CM
Michael Yeomans
Imperial College Business School
Eva Yiyu Chen
U. of Chicago Booth School of business, United States
F Katelynn Boland
Columbia Business School, United States
Sophia Li
Haas School of Business, UC Berkeley
Laurie Weingart
Carnegie Mellon U., United States
Shereen Chaudhry
U. of Chicago Booth School of business, United States
Eva Yiyu Chen
U. of Chicago Booth School of business, United States
To truly bring a conflict to an end, it is important for disputants to reconcile through conversations, yet navigating the discussion of conflict is not a trivial pursuit. This symposium brings together four presentations exploring how beliefs, motives, and the way people communicate about conflicts impact conflict resolution. In the first presentation, Yeomans and colleagues offer an important advance in methods for detecting linguistic features of conflict expression. Using real conflict conversations, they show the precision of their coding manual and Natural Language Processing model in forecasting conflict dynamics and provide empirical support for conflict expression theory. In the second presentation, Chen and Chaudhry examine a novel psychological motive in conflict conversations: establishing a shared reality over relative blame. They demonstrate that whether disputants agree with the counterpart’s relative blame perception impacts how disputants respond after being blamed (i.e., apologizing or blaming). In the third presentation, Li, Batista, and Schroeder investigate how different perceptions of responsibility division arise in miscommunication.

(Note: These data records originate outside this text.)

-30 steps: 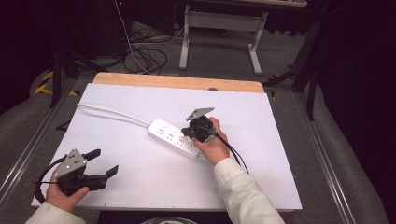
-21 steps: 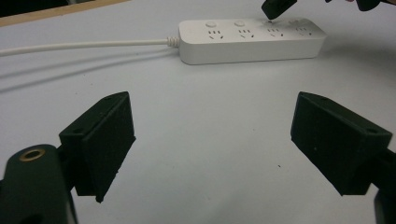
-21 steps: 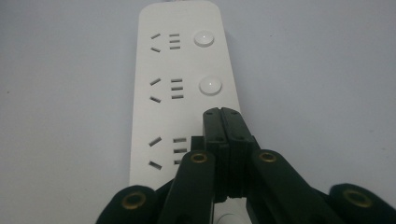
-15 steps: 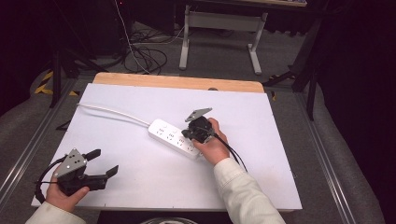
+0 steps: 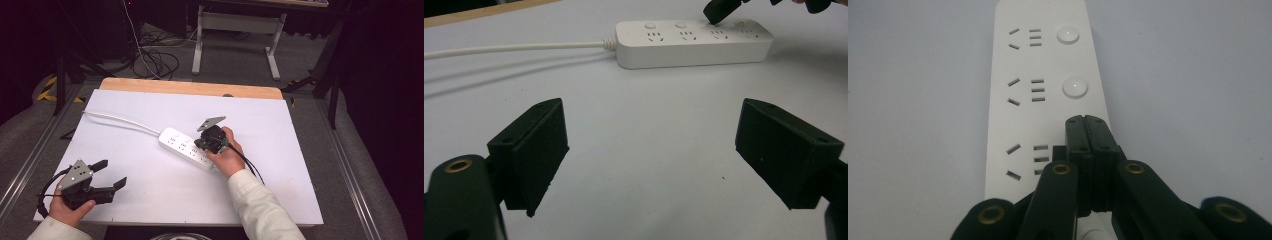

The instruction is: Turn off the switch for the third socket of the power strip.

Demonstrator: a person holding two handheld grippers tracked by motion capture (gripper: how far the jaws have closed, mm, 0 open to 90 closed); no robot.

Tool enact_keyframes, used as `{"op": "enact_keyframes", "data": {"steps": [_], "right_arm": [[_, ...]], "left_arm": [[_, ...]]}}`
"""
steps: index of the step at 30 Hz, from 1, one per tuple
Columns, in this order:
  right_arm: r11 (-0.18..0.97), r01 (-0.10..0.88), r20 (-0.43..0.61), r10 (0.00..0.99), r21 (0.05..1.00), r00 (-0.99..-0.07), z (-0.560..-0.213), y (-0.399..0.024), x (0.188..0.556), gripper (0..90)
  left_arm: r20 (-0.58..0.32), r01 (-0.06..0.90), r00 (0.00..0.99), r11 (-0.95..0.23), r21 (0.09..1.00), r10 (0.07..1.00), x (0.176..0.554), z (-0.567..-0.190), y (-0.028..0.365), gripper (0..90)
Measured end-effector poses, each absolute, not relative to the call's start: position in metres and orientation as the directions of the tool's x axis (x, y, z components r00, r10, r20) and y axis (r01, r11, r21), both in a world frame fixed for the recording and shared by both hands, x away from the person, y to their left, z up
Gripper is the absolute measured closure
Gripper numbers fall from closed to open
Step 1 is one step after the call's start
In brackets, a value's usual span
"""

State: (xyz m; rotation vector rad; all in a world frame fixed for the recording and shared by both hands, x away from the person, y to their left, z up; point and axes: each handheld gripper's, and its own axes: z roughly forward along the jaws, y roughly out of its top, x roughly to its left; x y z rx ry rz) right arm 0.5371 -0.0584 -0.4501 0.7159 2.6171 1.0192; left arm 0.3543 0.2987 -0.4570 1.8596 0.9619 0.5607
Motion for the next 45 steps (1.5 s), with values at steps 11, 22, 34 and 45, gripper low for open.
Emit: {"op": "enact_keyframes", "data": {"steps": [11, 22, 34, 45], "right_arm": [[0.643, 0.346, -0.064, 0.525, 0.683, -0.849, -0.4517, -0.0570, 0.5355, 90.0], [0.635, 0.357, -0.060, 0.538, 0.685, -0.841, -0.4531, -0.0565, 0.5344, 90.0], [0.622, 0.370, -0.055, 0.554, 0.690, -0.831, -0.4540, -0.0565, 0.5331, 90.0], [0.630, 0.374, -0.061, 0.558, 0.680, -0.828, -0.4535, -0.0555, 0.5329, 90.0]], "left_arm": [[-0.021, 0.380, 0.589, -0.254, 0.890, 0.808, 0.3541, -0.4568, 0.2986, 13.9], [-0.023, 0.379, 0.589, -0.251, 0.891, 0.808, 0.3540, -0.4569, 0.2980, 13.9], [-0.021, 0.379, 0.590, -0.255, 0.890, 0.807, 0.3540, -0.4570, 0.2977, 13.9], [-0.022, 0.380, 0.589, -0.253, 0.890, 0.808, 0.3538, -0.4570, 0.2974, 13.9]]}}
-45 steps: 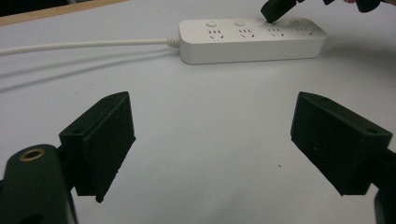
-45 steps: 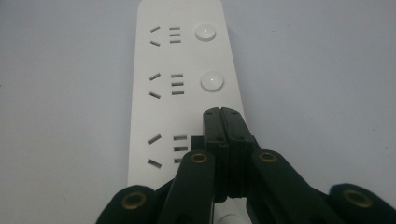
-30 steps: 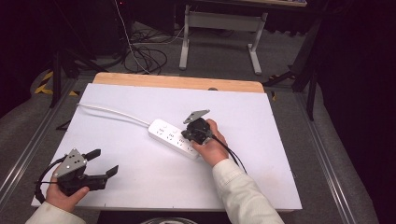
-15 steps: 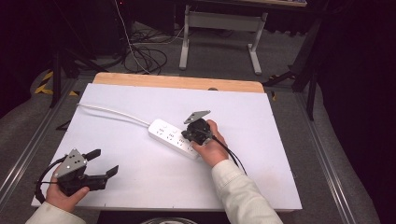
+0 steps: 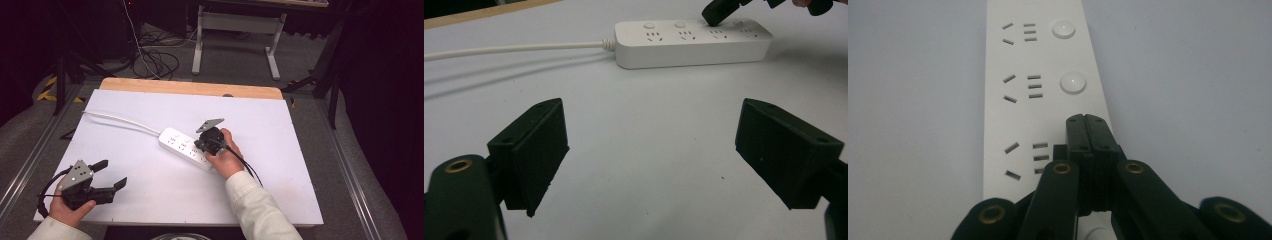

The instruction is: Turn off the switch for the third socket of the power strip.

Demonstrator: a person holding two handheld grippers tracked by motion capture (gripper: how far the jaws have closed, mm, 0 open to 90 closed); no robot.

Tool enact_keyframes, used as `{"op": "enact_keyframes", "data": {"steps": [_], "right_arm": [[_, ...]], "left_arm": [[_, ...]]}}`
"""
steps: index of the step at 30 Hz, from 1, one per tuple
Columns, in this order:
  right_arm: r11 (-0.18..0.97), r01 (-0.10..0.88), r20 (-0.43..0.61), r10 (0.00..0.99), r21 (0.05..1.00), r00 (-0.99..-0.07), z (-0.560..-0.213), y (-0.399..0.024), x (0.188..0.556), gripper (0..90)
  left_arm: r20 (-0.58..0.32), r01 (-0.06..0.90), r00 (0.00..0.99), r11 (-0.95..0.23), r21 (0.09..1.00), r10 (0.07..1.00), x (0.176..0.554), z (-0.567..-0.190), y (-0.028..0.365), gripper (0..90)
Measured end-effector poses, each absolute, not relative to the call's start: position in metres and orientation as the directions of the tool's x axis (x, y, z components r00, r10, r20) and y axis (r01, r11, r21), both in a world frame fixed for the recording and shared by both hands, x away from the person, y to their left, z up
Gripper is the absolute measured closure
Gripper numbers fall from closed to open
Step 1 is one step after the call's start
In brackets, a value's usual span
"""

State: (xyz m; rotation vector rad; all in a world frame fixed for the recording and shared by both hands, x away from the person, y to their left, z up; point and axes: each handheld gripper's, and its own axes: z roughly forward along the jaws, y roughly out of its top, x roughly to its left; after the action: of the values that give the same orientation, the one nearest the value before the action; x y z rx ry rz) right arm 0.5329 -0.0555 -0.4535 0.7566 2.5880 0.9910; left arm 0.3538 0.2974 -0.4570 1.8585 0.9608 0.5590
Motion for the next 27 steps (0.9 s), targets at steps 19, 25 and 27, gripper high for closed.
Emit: {"op": "enact_keyframes", "data": {"steps": [19, 25, 27], "right_arm": [[0.544, 0.325, -0.053, 0.566, 0.774, -0.823, -0.424, -0.057, 0.526, 90.0], [0.545, 0.314, -0.054, 0.556, 0.777, -0.830, -0.420, -0.057, 0.522, 90.0], [0.546, 0.305, -0.060, 0.551, 0.780, -0.832, -0.418, -0.058, 0.522, 90.0]], "left_arm": [[-0.025, 0.380, 0.588, -0.249, 0.891, 0.809, 0.355, -0.457, 0.298, 13.9], [-0.025, 0.381, 0.587, -0.250, 0.890, 0.809, 0.355, -0.457, 0.298, 13.9], [-0.026, 0.383, 0.585, -0.248, 0.890, 0.810, 0.355, -0.457, 0.298, 13.9]]}}
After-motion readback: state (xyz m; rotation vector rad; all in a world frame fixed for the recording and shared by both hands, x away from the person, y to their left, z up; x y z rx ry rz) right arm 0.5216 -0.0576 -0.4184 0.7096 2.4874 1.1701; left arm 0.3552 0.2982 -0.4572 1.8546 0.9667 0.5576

They test whether people hold speakers as more responsible than listeners, and whether people consider their counterparts to be more responsible than themselves. In the final presentation, Boland and Davidai explore how specific beliefs can lead people to avoid potentially conflictual conversations and find that people who hold zero-sum beliefs about politics are more likely to avoid political conversations. Taken together, this symposium highlights how conflict dynamics are affected by what people believe, what they want, and what they say in conversations, providing insights into actionable recommendations for conflict resolution.
Author: Michael Yeomans – Imperial College Business School
Author: Corinne Bendersky – U. of California, Los Angeles
Author: Laurie R. Weingart – Carnegie Mellon U.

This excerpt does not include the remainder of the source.